In this notebook, we'll explore few-shot learning with [Flan T5-Small](https://huggingface.co/docs/transformers/model_doc/flan-t5), a [T5 language model](https://jmlr.org/papers/volume21/20-074/20-074.pdf) that has been instruction-finetuned for a variety of a tasks; this model can fit within the memory and processing constraints of laptops while also being openly available.  Can you create a new classification task and design prompts to differentiate between the classes within it?  You can execute this notebook on your laptop or on Colab.

In [None]:
!pip install transformers

In [None]:
import torch
from torch.nn import functional as F

In [None]:
from transformers import pipeline

In [None]:
from transformers import AutoModelForSeq2SeqLM, AutoTokenizer

## Flan-T5


In [None]:
model = AutoModelForSeq2SeqLM.from_pretrained("google/flan-t5-small")
tokenizer = AutoTokenizer.from_pretrained("google/flan-t5-small")

In [None]:
def classify_with_prompt_t5(user_prompt, labels):
    prompt=f"""You're a helpful assistant for text classification.

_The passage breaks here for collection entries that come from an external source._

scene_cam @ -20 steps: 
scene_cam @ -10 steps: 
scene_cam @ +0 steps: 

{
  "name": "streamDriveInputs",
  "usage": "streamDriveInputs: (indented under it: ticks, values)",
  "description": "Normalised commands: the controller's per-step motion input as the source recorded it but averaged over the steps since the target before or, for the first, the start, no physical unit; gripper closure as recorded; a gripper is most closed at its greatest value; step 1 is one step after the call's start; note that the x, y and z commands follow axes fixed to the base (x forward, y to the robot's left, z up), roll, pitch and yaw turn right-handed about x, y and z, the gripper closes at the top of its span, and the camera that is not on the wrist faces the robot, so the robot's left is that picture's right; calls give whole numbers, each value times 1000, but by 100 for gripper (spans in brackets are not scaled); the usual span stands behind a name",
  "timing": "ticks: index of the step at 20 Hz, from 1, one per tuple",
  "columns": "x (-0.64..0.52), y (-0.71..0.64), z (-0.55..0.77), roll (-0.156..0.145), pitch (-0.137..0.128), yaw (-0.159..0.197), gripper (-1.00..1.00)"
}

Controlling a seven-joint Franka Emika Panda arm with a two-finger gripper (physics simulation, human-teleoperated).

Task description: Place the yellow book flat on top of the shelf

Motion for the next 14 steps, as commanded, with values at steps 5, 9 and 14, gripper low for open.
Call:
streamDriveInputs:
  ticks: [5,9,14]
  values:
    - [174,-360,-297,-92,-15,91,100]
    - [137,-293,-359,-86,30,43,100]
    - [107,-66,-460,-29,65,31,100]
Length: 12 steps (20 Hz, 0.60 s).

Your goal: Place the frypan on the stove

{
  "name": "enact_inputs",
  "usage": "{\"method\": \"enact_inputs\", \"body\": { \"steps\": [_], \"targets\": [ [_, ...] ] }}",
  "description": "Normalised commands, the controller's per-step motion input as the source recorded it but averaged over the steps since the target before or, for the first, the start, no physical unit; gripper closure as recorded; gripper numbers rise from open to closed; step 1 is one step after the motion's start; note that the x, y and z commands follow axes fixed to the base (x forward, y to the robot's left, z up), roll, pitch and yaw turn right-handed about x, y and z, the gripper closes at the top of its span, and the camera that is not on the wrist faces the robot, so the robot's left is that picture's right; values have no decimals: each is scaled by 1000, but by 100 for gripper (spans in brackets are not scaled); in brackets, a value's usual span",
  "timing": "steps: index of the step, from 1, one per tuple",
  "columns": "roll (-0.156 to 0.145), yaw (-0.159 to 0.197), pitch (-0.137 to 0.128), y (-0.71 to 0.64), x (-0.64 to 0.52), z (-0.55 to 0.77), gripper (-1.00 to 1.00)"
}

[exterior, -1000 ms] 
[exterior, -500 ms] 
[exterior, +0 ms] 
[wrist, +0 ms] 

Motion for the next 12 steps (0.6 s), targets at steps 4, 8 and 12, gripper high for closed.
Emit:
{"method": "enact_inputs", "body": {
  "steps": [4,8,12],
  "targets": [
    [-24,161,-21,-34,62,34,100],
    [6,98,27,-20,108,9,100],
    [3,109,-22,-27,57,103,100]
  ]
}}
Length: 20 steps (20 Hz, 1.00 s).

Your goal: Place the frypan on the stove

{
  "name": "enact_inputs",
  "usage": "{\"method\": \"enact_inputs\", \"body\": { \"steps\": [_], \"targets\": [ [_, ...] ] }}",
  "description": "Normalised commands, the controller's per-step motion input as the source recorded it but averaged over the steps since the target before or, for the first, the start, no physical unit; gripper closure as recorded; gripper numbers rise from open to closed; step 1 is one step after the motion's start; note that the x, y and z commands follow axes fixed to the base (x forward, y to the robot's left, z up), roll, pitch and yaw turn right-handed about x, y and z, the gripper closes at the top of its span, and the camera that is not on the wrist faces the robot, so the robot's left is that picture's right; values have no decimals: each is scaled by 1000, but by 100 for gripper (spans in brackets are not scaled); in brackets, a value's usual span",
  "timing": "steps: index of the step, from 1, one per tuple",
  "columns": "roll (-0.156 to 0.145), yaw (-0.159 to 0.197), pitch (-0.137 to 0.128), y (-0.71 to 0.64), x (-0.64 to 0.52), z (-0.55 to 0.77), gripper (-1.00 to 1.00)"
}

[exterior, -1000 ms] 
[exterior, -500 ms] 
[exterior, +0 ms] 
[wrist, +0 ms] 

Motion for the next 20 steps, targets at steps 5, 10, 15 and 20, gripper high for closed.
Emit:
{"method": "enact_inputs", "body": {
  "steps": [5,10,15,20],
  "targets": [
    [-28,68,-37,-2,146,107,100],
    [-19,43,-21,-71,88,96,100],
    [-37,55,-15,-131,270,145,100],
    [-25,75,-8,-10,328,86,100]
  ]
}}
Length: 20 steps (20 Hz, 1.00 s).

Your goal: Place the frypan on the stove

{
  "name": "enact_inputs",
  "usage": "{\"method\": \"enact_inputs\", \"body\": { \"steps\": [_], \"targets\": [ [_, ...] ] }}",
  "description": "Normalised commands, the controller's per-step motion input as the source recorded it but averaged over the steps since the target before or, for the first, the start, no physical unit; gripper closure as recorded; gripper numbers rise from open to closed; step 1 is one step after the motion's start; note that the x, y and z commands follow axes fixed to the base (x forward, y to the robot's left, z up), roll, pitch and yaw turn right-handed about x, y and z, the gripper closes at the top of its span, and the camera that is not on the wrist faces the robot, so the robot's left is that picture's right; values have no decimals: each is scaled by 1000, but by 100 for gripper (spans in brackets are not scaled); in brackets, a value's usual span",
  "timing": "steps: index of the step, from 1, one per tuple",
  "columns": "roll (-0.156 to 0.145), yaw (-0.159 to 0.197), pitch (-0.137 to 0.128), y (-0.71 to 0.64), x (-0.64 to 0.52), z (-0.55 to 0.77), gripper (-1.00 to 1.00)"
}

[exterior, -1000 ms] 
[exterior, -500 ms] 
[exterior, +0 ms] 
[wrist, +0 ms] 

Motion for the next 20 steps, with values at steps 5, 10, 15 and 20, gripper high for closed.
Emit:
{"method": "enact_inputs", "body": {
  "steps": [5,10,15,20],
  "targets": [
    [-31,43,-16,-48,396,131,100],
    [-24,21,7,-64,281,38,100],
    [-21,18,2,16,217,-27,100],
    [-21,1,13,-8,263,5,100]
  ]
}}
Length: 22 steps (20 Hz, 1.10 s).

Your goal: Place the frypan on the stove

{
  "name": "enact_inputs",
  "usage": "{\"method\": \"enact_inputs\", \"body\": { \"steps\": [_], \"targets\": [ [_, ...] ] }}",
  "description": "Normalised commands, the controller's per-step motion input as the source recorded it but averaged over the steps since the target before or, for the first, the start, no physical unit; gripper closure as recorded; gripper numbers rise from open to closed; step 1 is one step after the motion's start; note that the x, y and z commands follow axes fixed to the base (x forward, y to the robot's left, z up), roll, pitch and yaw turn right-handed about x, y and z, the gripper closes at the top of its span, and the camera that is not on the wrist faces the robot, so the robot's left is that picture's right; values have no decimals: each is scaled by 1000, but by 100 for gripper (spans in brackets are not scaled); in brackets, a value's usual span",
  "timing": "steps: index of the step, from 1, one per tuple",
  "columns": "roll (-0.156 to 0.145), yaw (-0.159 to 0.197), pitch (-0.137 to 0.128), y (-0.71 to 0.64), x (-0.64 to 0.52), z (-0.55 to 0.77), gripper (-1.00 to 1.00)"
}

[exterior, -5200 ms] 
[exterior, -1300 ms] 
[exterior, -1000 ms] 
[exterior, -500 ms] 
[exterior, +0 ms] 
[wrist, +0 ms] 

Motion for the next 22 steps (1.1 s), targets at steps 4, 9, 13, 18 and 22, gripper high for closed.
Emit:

You will pick one of the labels:
{labels}
Output only the label; nothing more. Here are some examples:
{user_prompt}
"""
    input_ids = tokenizer(prompt, return_tensors="pt").input_ids
    decoder_input_ids = torch.full(
        size=(input_ids.size(0), 1),
        fill_value=tokenizer.pad_token_id,
        dtype=torch.long,
    )
    with torch.no_grad():
        outputs = model(input_ids=input_ids, decoder_input_ids=decoder_input_ids)
        completion_layer = outputs.logits[0, -1, :]

    probabilities = F.softmax(completion_layer, dim=-1)
    pred_idx=torch.argmax(probabilities).item()
    pred_token=tokenizer.decode(pred_idx)

    label_ids=[]
    for label in labels:
        token_ids = tokenizer(label).input_ids
        assert len(token_ids) == 2 # there's an <eos> token appended at the end
        label_ids.append(token_ids[0])

    sorted_args=list(torch.argsort(probabilities[label_ids], descending=True))
    for arg in sorted_args:
            print("%.6f\t%s" % (probabilities[label_ids[arg]], labels[arg]))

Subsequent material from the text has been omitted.